[Stored items from a collection]
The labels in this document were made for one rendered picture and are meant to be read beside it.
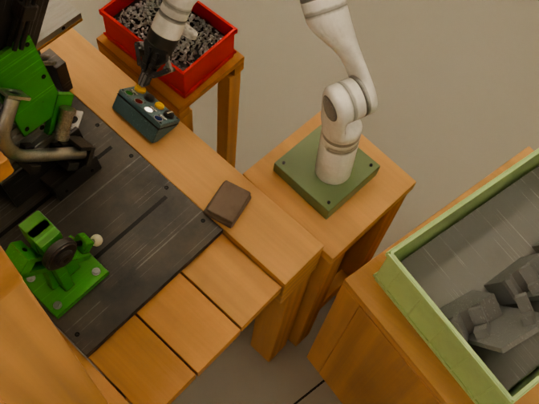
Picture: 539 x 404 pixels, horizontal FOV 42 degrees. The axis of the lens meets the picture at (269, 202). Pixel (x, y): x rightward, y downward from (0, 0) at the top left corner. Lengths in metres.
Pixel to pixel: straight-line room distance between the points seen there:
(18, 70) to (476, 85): 2.14
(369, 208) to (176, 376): 0.63
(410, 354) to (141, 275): 0.66
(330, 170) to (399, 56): 1.55
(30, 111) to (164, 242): 0.41
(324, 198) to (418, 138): 1.28
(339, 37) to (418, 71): 1.69
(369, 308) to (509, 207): 0.46
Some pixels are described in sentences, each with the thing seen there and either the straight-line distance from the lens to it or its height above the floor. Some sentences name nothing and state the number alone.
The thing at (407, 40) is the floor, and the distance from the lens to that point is 3.27.
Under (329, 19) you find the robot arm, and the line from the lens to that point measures 1.49.
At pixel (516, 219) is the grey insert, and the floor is 0.85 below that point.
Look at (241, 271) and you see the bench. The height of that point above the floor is 0.88.
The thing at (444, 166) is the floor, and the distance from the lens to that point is 2.95.
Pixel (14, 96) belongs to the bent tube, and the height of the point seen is 1.22.
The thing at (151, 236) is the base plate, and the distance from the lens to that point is 1.68.
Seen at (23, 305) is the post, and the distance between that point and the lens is 0.69.
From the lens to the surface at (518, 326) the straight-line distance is 1.65.
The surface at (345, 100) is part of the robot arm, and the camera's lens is 1.50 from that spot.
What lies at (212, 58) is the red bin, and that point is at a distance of 1.98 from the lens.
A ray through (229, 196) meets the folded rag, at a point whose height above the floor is 0.93.
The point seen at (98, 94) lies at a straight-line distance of 1.89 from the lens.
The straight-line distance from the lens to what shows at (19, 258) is 1.44.
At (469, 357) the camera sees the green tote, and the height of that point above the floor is 0.95.
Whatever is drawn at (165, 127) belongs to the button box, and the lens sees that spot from 1.79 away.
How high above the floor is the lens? 2.44
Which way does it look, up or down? 63 degrees down
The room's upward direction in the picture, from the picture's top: 9 degrees clockwise
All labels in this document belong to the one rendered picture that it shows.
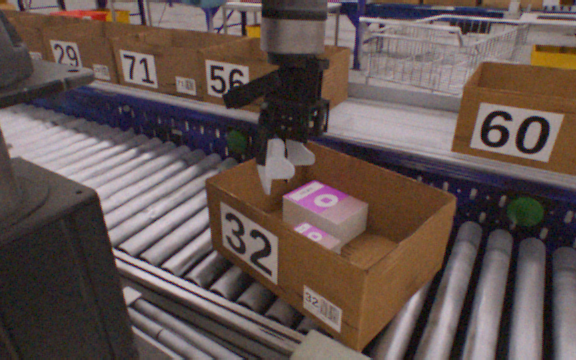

* **Your task**
The response should consist of the entries above, given again exactly and free of pictures.

* **Response area**
The labels in this document were made for one rendered picture and are meant to be read beside it.
Picture: 539 x 404 pixels, horizontal FOV 42 degrees. The axis of the lens meets the picture at (269, 202). Pixel (x, y): x rightward, y downward from (0, 0) at the top left corner. Lengths in metres.
Pixel to pixel: straight-line room distance between the points seen there:
(18, 70) to (476, 85): 2.14
(369, 208) to (176, 376): 0.63
(410, 354) to (141, 275): 0.66
(330, 170) to (399, 56): 1.55
(30, 111) to (164, 242): 0.41
(324, 198) to (418, 138): 1.28
(339, 37) to (418, 71): 1.69
(369, 308) to (509, 207): 0.46
Some pixels are described in sentences, each with the thing seen there and either the straight-line distance from the lens to it or its height above the floor. Some sentences name nothing and state the number alone.
The thing at (407, 40) is the floor, and the distance from the lens to that point is 3.27.
Under (329, 19) you find the robot arm, and the line from the lens to that point measures 1.49.
At pixel (516, 219) is the grey insert, and the floor is 0.85 below that point.
Look at (241, 271) and you see the bench. The height of that point above the floor is 0.88.
The thing at (444, 166) is the floor, and the distance from the lens to that point is 2.95.
Pixel (14, 96) belongs to the bent tube, and the height of the point seen is 1.22.
The thing at (151, 236) is the base plate, and the distance from the lens to that point is 1.68.
Seen at (23, 305) is the post, and the distance between that point and the lens is 0.69.
From the lens to the surface at (518, 326) the straight-line distance is 1.65.
The surface at (345, 100) is part of the robot arm, and the camera's lens is 1.50 from that spot.
What lies at (212, 58) is the red bin, and that point is at a distance of 1.98 from the lens.
A ray through (229, 196) meets the folded rag, at a point whose height above the floor is 0.93.
The point seen at (98, 94) lies at a straight-line distance of 1.89 from the lens.
The straight-line distance from the lens to what shows at (19, 258) is 1.44.
At (469, 357) the camera sees the green tote, and the height of that point above the floor is 0.95.
Whatever is drawn at (165, 127) belongs to the button box, and the lens sees that spot from 1.79 away.
How high above the floor is the lens? 2.44
Which way does it look, up or down? 63 degrees down
The room's upward direction in the picture, from the picture's top: 9 degrees clockwise
All labels in this document belong to the one rendered picture that it shows.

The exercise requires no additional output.